--- Exercise details ---
There is one span to output from the data below: the lines starting at the line with "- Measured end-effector" and ending at the line with "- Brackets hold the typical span". Output it exactly, ends included, nothing more.
....
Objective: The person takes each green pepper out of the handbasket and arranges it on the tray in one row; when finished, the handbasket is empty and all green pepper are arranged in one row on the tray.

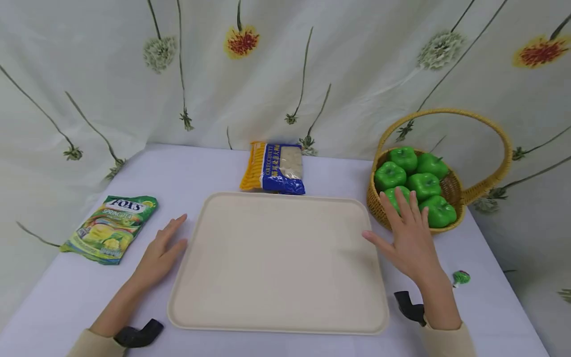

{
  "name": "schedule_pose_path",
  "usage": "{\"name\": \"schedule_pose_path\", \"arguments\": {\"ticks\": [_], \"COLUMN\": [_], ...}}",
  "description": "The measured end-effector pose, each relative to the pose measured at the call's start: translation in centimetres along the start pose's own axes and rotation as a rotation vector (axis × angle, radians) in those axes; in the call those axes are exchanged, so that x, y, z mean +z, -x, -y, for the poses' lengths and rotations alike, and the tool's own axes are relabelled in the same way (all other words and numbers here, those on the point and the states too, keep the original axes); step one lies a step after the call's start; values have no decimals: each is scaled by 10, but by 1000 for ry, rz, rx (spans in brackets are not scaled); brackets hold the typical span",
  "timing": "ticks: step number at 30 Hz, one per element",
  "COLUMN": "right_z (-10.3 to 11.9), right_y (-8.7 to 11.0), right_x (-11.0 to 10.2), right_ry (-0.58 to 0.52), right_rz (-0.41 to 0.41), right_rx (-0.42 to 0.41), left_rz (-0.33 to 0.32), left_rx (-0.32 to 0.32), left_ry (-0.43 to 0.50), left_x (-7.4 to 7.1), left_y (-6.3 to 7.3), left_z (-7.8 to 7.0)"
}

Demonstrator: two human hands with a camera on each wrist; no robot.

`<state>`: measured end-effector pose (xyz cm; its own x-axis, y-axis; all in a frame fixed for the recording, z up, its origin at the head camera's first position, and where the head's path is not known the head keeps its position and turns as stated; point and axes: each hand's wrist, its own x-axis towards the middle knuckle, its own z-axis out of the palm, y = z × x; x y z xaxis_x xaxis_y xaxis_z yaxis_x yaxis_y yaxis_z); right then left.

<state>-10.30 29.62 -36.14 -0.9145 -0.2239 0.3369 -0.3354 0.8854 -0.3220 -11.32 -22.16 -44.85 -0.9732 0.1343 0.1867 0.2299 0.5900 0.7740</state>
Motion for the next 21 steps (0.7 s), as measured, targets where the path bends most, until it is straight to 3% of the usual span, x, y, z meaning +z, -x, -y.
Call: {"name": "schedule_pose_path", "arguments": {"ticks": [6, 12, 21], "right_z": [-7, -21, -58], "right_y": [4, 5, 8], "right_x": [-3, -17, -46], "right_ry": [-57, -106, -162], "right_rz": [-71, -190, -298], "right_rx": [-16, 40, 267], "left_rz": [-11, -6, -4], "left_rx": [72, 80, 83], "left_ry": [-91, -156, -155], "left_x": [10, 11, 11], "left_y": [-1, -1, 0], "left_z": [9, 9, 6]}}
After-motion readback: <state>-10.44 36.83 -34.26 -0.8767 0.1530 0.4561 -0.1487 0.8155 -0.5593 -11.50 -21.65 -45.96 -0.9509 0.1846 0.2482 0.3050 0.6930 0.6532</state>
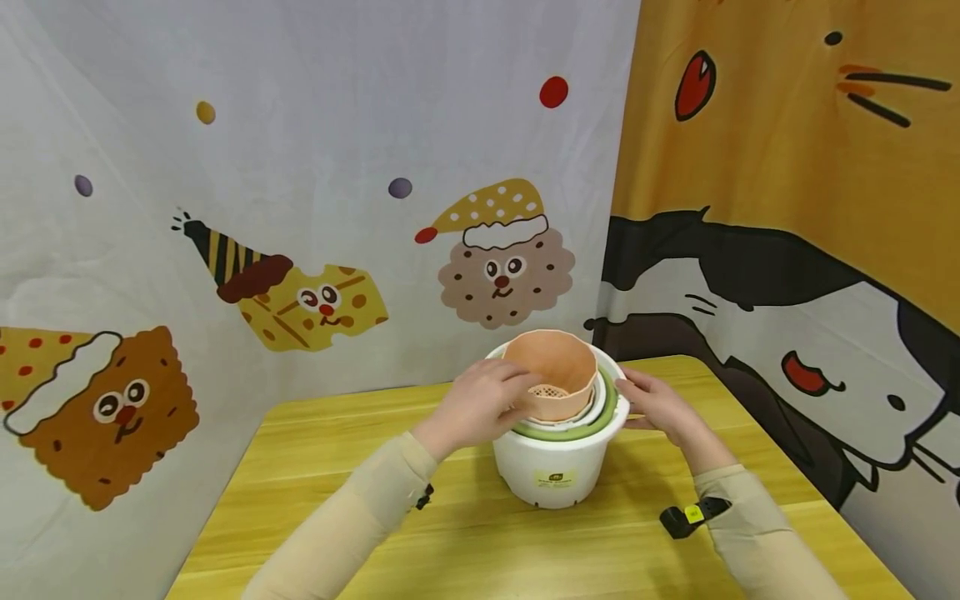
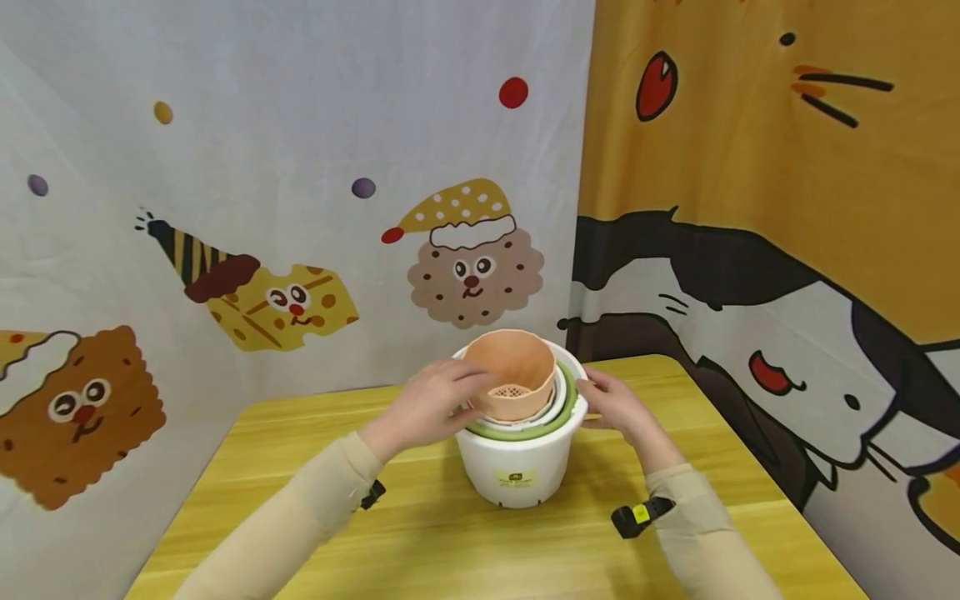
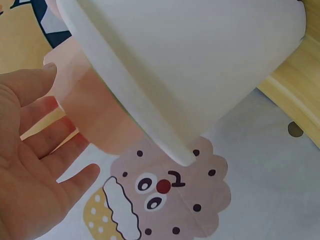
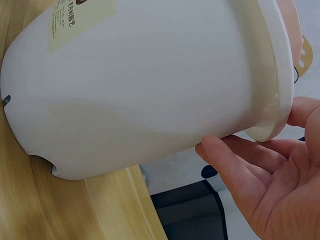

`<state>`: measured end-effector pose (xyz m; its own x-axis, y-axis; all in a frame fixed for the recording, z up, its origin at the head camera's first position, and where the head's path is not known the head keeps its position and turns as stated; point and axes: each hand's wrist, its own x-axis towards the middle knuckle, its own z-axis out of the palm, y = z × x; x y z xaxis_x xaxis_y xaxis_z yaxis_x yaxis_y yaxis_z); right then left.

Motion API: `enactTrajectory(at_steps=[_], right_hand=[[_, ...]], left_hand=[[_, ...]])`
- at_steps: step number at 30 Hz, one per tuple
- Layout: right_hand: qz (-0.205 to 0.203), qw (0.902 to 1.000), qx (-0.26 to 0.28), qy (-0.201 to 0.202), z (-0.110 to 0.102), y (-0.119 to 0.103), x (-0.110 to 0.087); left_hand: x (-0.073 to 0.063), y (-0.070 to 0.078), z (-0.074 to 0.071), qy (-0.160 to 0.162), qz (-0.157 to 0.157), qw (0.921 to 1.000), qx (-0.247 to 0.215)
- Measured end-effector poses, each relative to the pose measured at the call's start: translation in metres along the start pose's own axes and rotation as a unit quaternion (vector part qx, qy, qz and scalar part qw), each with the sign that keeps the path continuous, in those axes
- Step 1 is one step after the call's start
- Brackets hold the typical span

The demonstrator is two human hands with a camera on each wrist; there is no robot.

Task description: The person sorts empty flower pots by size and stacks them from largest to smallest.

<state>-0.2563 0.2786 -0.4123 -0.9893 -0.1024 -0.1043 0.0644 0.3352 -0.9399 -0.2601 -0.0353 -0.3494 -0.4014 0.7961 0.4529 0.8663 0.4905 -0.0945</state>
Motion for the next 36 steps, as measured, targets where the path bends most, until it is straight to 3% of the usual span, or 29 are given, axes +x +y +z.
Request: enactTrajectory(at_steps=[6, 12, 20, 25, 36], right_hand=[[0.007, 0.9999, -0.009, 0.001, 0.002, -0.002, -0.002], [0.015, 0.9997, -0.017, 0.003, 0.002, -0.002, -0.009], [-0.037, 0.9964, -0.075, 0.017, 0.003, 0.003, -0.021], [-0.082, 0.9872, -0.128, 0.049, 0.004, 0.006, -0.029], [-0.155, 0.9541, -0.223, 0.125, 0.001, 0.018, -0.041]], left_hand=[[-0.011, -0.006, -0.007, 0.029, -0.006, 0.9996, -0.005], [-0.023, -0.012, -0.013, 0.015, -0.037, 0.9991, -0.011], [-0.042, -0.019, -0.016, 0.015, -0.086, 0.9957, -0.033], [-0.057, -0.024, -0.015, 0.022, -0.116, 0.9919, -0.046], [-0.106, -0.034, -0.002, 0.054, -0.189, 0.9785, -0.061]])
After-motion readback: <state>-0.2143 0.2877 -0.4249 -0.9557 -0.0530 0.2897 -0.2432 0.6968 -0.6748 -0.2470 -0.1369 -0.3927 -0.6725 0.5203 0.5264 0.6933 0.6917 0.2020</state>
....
--- Task solution ---
- Measured end-effector poses, each relative to the pose measured at the call's start: translation in metres along the start pose's own axes and rotation as a unit quaternion (vector part qx, qy, qz and scalar part qw), each with the sign that keeps the path continuous, in those axes
- Step 1 is one step after the call's start
- Brackets hold the typical span

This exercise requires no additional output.